Segment Start: Task inputs

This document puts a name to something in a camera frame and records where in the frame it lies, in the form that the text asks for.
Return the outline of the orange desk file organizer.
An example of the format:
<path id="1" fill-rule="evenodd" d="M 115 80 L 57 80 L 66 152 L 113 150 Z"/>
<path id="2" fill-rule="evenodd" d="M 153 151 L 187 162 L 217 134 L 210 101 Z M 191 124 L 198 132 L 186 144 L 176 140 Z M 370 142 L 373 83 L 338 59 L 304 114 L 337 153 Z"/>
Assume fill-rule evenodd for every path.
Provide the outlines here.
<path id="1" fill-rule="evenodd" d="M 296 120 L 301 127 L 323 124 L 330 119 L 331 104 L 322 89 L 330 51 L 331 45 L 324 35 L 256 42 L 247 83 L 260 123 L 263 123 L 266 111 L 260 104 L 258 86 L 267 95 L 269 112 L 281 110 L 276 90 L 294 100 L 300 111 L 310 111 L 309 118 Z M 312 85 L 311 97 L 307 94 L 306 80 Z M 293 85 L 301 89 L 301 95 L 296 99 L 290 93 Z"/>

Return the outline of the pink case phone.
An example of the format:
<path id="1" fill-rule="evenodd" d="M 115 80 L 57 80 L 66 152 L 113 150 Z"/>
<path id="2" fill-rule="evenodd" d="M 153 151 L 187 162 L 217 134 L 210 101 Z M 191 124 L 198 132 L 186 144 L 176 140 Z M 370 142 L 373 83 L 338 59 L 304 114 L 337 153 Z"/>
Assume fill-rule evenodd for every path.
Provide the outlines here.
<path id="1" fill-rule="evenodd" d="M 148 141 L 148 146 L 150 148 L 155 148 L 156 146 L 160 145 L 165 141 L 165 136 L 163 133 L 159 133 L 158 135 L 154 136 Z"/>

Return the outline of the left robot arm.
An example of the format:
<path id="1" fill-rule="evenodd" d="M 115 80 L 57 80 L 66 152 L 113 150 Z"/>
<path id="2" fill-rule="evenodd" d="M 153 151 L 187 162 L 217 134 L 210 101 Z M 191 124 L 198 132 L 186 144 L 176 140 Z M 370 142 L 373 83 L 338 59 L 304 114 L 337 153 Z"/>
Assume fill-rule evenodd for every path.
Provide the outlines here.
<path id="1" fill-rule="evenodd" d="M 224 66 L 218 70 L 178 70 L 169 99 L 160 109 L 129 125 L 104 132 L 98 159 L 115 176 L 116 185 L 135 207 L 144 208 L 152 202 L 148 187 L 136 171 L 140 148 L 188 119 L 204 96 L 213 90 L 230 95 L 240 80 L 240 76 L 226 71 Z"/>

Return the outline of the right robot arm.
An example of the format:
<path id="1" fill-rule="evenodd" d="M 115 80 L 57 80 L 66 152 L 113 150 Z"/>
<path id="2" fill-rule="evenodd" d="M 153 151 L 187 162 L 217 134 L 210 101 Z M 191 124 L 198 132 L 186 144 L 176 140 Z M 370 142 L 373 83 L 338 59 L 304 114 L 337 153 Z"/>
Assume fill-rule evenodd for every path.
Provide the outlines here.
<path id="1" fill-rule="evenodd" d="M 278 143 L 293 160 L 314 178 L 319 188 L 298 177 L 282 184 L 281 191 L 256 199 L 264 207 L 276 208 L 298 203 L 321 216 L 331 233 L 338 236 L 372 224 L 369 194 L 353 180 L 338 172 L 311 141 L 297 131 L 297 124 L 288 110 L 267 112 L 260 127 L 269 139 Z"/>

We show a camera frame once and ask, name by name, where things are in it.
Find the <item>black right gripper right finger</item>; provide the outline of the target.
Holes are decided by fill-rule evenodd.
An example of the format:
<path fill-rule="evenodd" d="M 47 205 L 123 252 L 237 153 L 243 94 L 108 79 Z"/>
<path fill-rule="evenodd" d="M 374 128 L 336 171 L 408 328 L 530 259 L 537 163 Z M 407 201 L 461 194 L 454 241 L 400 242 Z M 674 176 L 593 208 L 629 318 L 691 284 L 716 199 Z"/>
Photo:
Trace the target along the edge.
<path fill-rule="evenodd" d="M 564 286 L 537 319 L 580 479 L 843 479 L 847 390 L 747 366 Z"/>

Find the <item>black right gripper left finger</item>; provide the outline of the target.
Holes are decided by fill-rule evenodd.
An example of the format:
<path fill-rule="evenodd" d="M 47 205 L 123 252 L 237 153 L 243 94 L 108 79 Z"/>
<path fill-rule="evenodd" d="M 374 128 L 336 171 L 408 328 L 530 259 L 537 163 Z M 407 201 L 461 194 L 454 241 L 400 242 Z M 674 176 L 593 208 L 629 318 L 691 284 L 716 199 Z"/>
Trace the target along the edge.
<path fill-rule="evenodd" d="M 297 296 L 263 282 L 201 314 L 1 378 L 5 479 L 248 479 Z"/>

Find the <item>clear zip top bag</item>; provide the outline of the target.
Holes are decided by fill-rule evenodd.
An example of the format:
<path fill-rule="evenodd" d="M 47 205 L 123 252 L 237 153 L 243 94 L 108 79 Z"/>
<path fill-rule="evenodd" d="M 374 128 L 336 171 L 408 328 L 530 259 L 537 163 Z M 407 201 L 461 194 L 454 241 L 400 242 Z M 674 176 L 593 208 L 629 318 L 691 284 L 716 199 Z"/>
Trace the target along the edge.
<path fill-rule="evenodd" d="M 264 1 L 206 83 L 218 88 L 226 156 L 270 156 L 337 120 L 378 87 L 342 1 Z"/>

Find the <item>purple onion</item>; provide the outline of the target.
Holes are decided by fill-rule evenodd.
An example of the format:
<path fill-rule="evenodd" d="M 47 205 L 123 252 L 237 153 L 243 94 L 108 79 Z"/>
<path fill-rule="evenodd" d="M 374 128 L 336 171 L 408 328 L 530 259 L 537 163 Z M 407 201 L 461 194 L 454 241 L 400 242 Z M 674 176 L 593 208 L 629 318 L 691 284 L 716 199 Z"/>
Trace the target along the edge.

Segment End: Task inputs

The answer must be a single number: how many lines of the records contain the string "left".

2